From one of Steinway’s past pupils, an idea emerged that kept playing in my head.  This past pupil, now a concert performer himself, said how it was important for him to keep composing music, and always included one of his own pieces in his concerts.  Which made me think of interesting differences between the creative artist and the re-creative artist.  A concert pianist, after all, spends hours and hours and hours practicing to come closer to expressing the ideas of another person.

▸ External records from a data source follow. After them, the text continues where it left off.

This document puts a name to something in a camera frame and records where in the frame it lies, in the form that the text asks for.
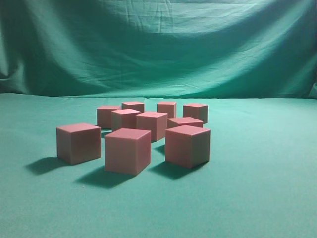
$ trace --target cube top face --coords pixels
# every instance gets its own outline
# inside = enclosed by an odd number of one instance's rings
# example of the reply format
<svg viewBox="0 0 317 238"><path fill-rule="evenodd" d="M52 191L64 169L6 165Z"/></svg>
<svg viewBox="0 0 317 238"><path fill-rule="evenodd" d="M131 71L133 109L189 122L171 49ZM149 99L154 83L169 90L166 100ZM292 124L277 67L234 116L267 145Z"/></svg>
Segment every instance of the cube top face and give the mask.
<svg viewBox="0 0 317 238"><path fill-rule="evenodd" d="M185 104L184 106L186 106L186 107L201 108L201 107L206 107L206 106L208 106L208 105L207 105L207 104L201 104L201 103L189 103L189 104Z"/></svg>
<svg viewBox="0 0 317 238"><path fill-rule="evenodd" d="M99 129L99 126L91 125L88 123L79 123L79 124L73 124L73 125L64 125L64 126L58 126L57 129L64 130L68 133L74 133L79 132L83 130L91 130L91 129Z"/></svg>
<svg viewBox="0 0 317 238"><path fill-rule="evenodd" d="M97 110L120 110L121 106L100 106Z"/></svg>
<svg viewBox="0 0 317 238"><path fill-rule="evenodd" d="M140 113L140 111L134 110L134 109L121 109L121 110L115 110L113 111L113 113L117 113L117 114L130 114L130 113Z"/></svg>
<svg viewBox="0 0 317 238"><path fill-rule="evenodd" d="M167 113L145 112L138 114L137 117L160 118L165 115L167 115Z"/></svg>
<svg viewBox="0 0 317 238"><path fill-rule="evenodd" d="M158 105L176 105L176 102L160 102Z"/></svg>
<svg viewBox="0 0 317 238"><path fill-rule="evenodd" d="M121 128L119 130L116 130L106 135L105 138L122 138L122 139L137 140L149 133L151 133L151 131L149 130Z"/></svg>
<svg viewBox="0 0 317 238"><path fill-rule="evenodd" d="M125 104L125 105L138 105L138 104L143 104L141 102L125 102L125 103L122 103L122 104Z"/></svg>
<svg viewBox="0 0 317 238"><path fill-rule="evenodd" d="M184 118L169 118L169 120L175 122L175 123L191 123L191 122L203 122L202 120L198 120L196 118L191 117L184 117Z"/></svg>
<svg viewBox="0 0 317 238"><path fill-rule="evenodd" d="M210 129L191 126L191 125L181 125L181 126L167 129L166 131L171 131L171 132L176 132L176 133L180 133L180 134L185 134L188 136L193 136L196 134L210 131Z"/></svg>

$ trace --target foam cube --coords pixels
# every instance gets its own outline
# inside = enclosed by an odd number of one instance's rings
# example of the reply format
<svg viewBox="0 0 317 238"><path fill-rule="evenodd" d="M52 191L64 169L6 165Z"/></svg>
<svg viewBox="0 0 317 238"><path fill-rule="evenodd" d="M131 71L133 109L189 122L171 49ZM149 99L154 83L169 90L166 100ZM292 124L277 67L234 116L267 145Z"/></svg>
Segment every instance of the foam cube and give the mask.
<svg viewBox="0 0 317 238"><path fill-rule="evenodd" d="M150 162L150 131L122 128L105 136L105 170L137 175Z"/></svg>
<svg viewBox="0 0 317 238"><path fill-rule="evenodd" d="M209 161L210 135L207 128L182 125L166 130L165 161L193 168Z"/></svg>
<svg viewBox="0 0 317 238"><path fill-rule="evenodd" d="M167 113L168 118L176 117L176 102L160 102L158 103L159 113Z"/></svg>
<svg viewBox="0 0 317 238"><path fill-rule="evenodd" d="M121 106L101 106L97 108L97 126L111 128L111 112L120 110Z"/></svg>
<svg viewBox="0 0 317 238"><path fill-rule="evenodd" d="M140 111L133 109L122 109L111 112L111 129L112 131L120 128L136 129L137 127L137 114Z"/></svg>
<svg viewBox="0 0 317 238"><path fill-rule="evenodd" d="M125 102L121 104L122 109L134 109L140 112L144 112L144 103L140 102Z"/></svg>
<svg viewBox="0 0 317 238"><path fill-rule="evenodd" d="M167 113L145 112L137 114L137 129L150 130L152 141L165 137L167 129Z"/></svg>
<svg viewBox="0 0 317 238"><path fill-rule="evenodd" d="M100 158L100 133L100 127L87 123L57 127L57 156L71 165Z"/></svg>
<svg viewBox="0 0 317 238"><path fill-rule="evenodd" d="M200 103L190 103L183 105L183 117L192 117L208 122L208 105Z"/></svg>
<svg viewBox="0 0 317 238"><path fill-rule="evenodd" d="M167 128L173 128L181 125L192 125L197 127L203 127L203 121L196 118L169 118L167 119Z"/></svg>

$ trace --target pink cube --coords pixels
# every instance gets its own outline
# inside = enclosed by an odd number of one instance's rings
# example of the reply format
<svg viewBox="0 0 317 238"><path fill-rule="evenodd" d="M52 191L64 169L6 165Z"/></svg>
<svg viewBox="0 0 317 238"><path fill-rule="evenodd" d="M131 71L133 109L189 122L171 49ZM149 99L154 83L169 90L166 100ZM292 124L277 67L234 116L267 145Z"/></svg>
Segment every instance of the pink cube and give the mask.
<svg viewBox="0 0 317 238"><path fill-rule="evenodd" d="M150 162L150 131L122 128L105 136L105 170L137 175Z"/></svg>
<svg viewBox="0 0 317 238"><path fill-rule="evenodd" d="M211 131L191 125L166 130L165 161L193 168L209 161Z"/></svg>
<svg viewBox="0 0 317 238"><path fill-rule="evenodd" d="M140 111L133 109L122 109L111 112L111 129L112 131L120 128L131 128L137 127L137 114Z"/></svg>
<svg viewBox="0 0 317 238"><path fill-rule="evenodd" d="M100 127L87 123L57 127L57 156L71 165L100 158L100 133Z"/></svg>
<svg viewBox="0 0 317 238"><path fill-rule="evenodd" d="M145 112L137 114L137 129L150 130L152 141L165 137L167 129L167 113Z"/></svg>
<svg viewBox="0 0 317 238"><path fill-rule="evenodd" d="M121 106L101 106L97 108L97 126L111 128L111 112L120 110Z"/></svg>
<svg viewBox="0 0 317 238"><path fill-rule="evenodd" d="M160 102L158 103L159 113L167 113L168 118L176 117L176 102Z"/></svg>
<svg viewBox="0 0 317 238"><path fill-rule="evenodd" d="M192 117L208 122L208 105L200 103L190 103L183 105L183 117Z"/></svg>
<svg viewBox="0 0 317 238"><path fill-rule="evenodd" d="M144 103L140 102L125 102L121 104L122 109L134 109L140 112L144 112Z"/></svg>
<svg viewBox="0 0 317 238"><path fill-rule="evenodd" d="M173 127L181 126L181 125L192 125L197 127L203 127L203 121L198 120L196 118L191 118L191 117L167 119L168 128L173 128Z"/></svg>

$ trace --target green background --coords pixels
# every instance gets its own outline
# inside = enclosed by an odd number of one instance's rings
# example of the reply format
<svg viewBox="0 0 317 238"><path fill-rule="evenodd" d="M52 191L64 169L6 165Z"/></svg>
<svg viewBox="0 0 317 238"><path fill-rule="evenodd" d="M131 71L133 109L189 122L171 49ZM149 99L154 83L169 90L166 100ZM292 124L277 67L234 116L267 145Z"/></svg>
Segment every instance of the green background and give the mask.
<svg viewBox="0 0 317 238"><path fill-rule="evenodd" d="M0 1L0 92L300 98L315 81L315 0Z"/></svg>
<svg viewBox="0 0 317 238"><path fill-rule="evenodd" d="M164 139L134 178L104 171L102 138L100 159L56 158L57 126L134 100L162 98L0 95L0 237L317 236L317 100L176 99L178 116L209 104L211 160L193 170L164 163Z"/></svg>
<svg viewBox="0 0 317 238"><path fill-rule="evenodd" d="M0 0L0 238L316 238L307 97L315 0ZM209 163L165 163L163 139L105 172L106 130L100 159L56 158L57 126L163 98L208 104Z"/></svg>

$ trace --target cube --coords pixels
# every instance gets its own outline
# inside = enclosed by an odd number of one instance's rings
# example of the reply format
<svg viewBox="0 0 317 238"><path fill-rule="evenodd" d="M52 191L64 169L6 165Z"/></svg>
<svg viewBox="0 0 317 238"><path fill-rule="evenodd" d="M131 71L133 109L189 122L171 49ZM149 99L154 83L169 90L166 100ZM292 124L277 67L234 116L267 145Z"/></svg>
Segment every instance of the cube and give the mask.
<svg viewBox="0 0 317 238"><path fill-rule="evenodd" d="M57 127L57 156L71 165L100 158L100 133L100 127L87 123Z"/></svg>
<svg viewBox="0 0 317 238"><path fill-rule="evenodd" d="M210 129L182 125L166 130L165 161L193 168L210 159Z"/></svg>
<svg viewBox="0 0 317 238"><path fill-rule="evenodd" d="M120 110L121 106L101 106L97 108L97 126L111 128L111 112Z"/></svg>
<svg viewBox="0 0 317 238"><path fill-rule="evenodd" d="M159 113L167 113L168 118L176 117L176 102L160 102L158 103Z"/></svg>
<svg viewBox="0 0 317 238"><path fill-rule="evenodd" d="M125 102L121 104L122 109L134 109L140 112L144 112L144 103L140 102Z"/></svg>
<svg viewBox="0 0 317 238"><path fill-rule="evenodd" d="M105 136L105 170L137 175L150 162L150 131L121 128Z"/></svg>
<svg viewBox="0 0 317 238"><path fill-rule="evenodd" d="M183 117L192 117L208 122L208 105L200 103L190 103L183 105Z"/></svg>
<svg viewBox="0 0 317 238"><path fill-rule="evenodd" d="M140 111L133 109L122 109L111 112L111 129L112 131L120 128L136 129L137 127L137 114Z"/></svg>
<svg viewBox="0 0 317 238"><path fill-rule="evenodd" d="M196 118L169 118L167 119L167 128L173 128L181 125L192 125L197 127L203 127L203 121Z"/></svg>
<svg viewBox="0 0 317 238"><path fill-rule="evenodd" d="M145 112L137 114L137 129L150 130L152 141L165 137L167 129L167 113Z"/></svg>

A performance is, in a way, an interpretation not a full individual creative act.

And perhaps for many actors this some disconnect exists with their impulsion to be creative and the fact that their career involves being a pawn to realise other people’s creative ideas.  Hawke would appear to have found his own ways to handle this, having now written  novels, been involved in the scripts of films he’s appeared in (especially with Richard Linklater) and also directing several films.  But it’s interesting that in Seymour he states his sense of something empty in the career.  Perhaps it this feeling that is the important driving force – the urge to be more and more creative rather than always just re-creative.

 These thoughts from Hawke’s film bounced back in my mind onto Stevan Riley’s film about Marlon Brando.  This film expands on the many docos (most probably not deserving the full “documentary” descriptor) about Brando.  Much of it is built around almost confessional tape recordings found among his estate.  These reveal a Brando almost painfully aware of the emptiness of much of what he had to do, a contempt for many of the people he had to deal.
We’re certainly aware of the bad reputation that Brando earned over the course of his career, rewriting scripts, leaving projects,”phoning in performances”, sending an American-Indian proxy to accept an Oscar.  And of desperately sad events in his private life, perhaps culminating with his son’s murder of his half-sister’s boyfriend.

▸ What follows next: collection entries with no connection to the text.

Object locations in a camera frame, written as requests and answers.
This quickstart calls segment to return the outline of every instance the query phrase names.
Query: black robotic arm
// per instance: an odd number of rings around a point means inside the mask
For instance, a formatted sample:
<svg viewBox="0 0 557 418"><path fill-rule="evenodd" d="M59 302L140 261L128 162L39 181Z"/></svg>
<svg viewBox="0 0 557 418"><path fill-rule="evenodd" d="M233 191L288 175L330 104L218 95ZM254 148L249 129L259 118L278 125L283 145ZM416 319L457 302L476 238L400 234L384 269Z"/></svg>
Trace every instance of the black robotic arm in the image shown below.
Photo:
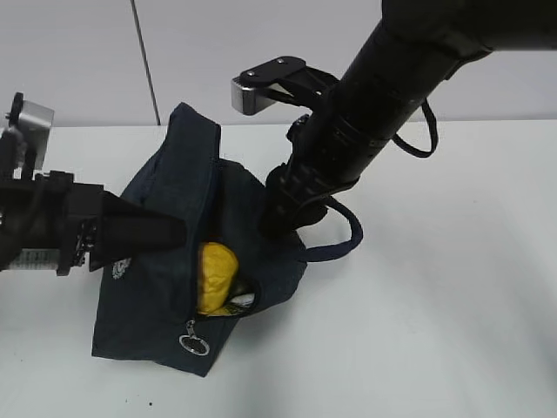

 Listen to Me Marlon does not of course come up with a definitive analysis of Brando, as an artist or as a person. But it does represent his complexity and his lifelong quest for “something”. Perhaps if that “something” could be defined more completely, if it wasn’t so abstract we’d have more contented actors, and actresses (and concert pianists) but then we’d miss the fire that comes from their search.

These two films both communicated aspects of this creative urge in their own way. The Brando film will probably be more widely seen, if simply because its subject is already so well known. But Hawke's film about Seymour Bernstein deserves to be seen just as widely. Even if just for the sheer pleasure of spending time in the company of such a wonderful old man.